Now, once again, we must remember that this choice had to do with the role or mission Jacob was to fulfill. This has nothing to do with the spiritual state of either one. We have no evidence to say that Esau was ultimately lost. We know that at one point he was a deficient character (like Jacob) and specifically was plotting murder against his brother. When Jacob and Esau met again years later, both had changed, and Esau seems to have been genuinely willing to be reconciled to his brother. And that is about all we can say about Esau. Certainly, there is no concrete evidence to say that he was a bad man all his life or that he was lost in the end and none of that is mentioned here. The point here has only to do with the mission of carrying on the covenant and promises which God gave to Abraham.

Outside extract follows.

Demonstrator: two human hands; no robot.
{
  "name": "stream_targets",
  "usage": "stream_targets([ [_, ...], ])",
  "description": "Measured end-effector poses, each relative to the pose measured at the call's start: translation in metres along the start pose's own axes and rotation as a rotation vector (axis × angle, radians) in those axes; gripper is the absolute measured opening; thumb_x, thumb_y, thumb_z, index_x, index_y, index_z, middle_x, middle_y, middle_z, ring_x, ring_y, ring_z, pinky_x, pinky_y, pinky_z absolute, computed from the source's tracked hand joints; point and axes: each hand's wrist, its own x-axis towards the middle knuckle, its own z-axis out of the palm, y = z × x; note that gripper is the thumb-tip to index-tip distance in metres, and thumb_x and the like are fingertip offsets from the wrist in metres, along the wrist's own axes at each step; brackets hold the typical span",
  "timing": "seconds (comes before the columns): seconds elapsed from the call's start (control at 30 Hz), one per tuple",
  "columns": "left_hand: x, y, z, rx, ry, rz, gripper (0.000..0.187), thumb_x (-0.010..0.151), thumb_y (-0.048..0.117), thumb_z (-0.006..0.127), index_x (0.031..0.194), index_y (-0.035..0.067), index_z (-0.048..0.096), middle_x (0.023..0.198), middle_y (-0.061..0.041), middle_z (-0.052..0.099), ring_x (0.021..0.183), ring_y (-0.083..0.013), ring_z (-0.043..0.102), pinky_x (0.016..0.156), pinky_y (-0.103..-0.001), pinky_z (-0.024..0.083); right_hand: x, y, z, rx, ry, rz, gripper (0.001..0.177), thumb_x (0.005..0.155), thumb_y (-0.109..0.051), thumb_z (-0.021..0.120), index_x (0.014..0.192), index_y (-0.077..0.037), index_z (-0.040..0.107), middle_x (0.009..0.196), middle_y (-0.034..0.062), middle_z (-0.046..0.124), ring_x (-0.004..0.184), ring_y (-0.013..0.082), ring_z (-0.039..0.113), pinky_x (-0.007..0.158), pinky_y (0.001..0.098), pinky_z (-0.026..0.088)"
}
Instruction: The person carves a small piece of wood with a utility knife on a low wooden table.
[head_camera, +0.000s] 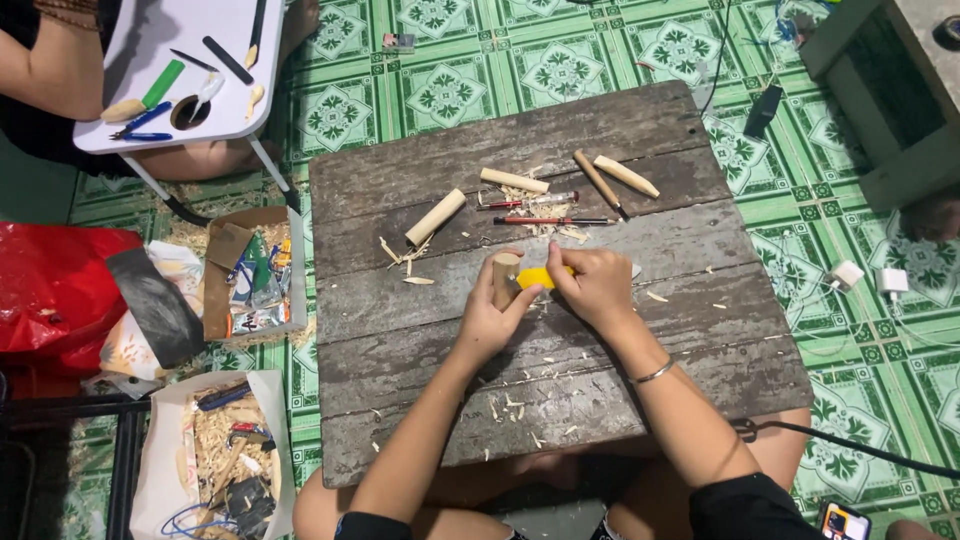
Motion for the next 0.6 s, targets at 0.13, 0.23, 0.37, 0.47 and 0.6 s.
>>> stream_targets([
  [0.13, 0.004, -0.003, 0.001, 0.027, 0.017, -0.034, 0.05, 0.082, 0.019, 0.086, 0.124, 0.016, 0.061, 0.092, -0.008, 0.069, 0.078, -0.0118, 0.06, 0.074, -0.03, 0.055, -0.001, -0.005, -0.004, -0.007, 0.022, 0.001, 0.05, 0.102, -0.039, 0.058, 0.056, -0.02, 0.059, 0.048, 0.0075, 0.058, 0.054, 0.0345, 0.066, 0.05, 0.0376, 0.048],
  [0.23, 0.01, 0.003, 0.005, 0.035, 0.038, -0.131, 0.052, 0.077, 0.024, 0.089, 0.121, 0.014, 0.063, 0.094, -0.012, 0.074, 0.078, -0.0149, 0.064, 0.077, -0.034, 0.057, -0.003, -0.001, 0.0, -0.004, 0.003, 0.04, 0.05, 0.102, -0.041, 0.057, 0.057, -0.019, 0.059, 0.05, 0.0104, 0.058, 0.058, 0.037, 0.066, 0.051, 0.0394, 0.048],
  [0.37, 0.004, 0.014, 0.006, 0.052, 0.125, -0.126, 0.046, 0.079, 0.025, 0.088, 0.116, 0.012, 0.064, 0.089, -0.008, 0.071, 0.078, -0.0126, 0.061, 0.074, -0.032, 0.056, -0.009, 0.0, 0.009, 0.028, -0.011, 0.128, 0.049, 0.103, -0.042, 0.055, 0.06, -0.018, 0.061, 0.051, 0.0107, 0.059, 0.061, 0.037, 0.067, 0.052, 0.041, 0.049],
  [0.47, 0.002, 0.014, 0.007, 0.075, 0.183, -0.104, 0.04, 0.081, 0.027, 0.087, 0.113, 0.014, 0.066, 0.087, -0.008, 0.071, 0.076, -0.0123, 0.063, 0.072, -0.032, 0.056, -0.008, -0.005, 0.007, 0.138, -0.023, 0.177, 0.051, 0.104, -0.044, 0.054, 0.061, -0.018, 0.061, 0.052, 0.0122, 0.059, 0.064, 0.0393, 0.067, 0.052, 0.0416, 0.049],
  [0.6, 0.0, 0.011, 0.0, -0.23, 0.029, -0.025, 0.049, 0.09, 0.027, 0.074, 0.127, 0.016, 0.045, 0.082, -0.001, 0.059, 0.063, -0.0092, 0.058, 0.05, -0.021, 0.052, -0.011, 0.012, 0.017, 0.291, -0.076, 0.27, 0.06, 0.109, -0.05, 0.045, 0.063, -0.015, 0.06, 0.054, 0.0154, 0.059, 0.057, 0.04, 0.063, 0.052, 0.0409, 0.045],
])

So the main takeaway from this story is the same as that of Ishmael. The Jews questioned how God could desert the sons of Abraham. Paul reminds them of the fact that they themselves knew--not all the sons of Abraham were ever included in the covenant. No orthodox Jew would have been surprised by the fact that Ishmael and Esau, though the son and grandson of Abraham, were not included in the covenant. 

But we also have to keep in mind what makes the difference. Isaac was chosen, not Ishmael; Jacob, not Esau. Why? What was the difference? It was the promise of God, the call of God, the purpose of God—in short, election. This is a concept Paul will develop more in the next section.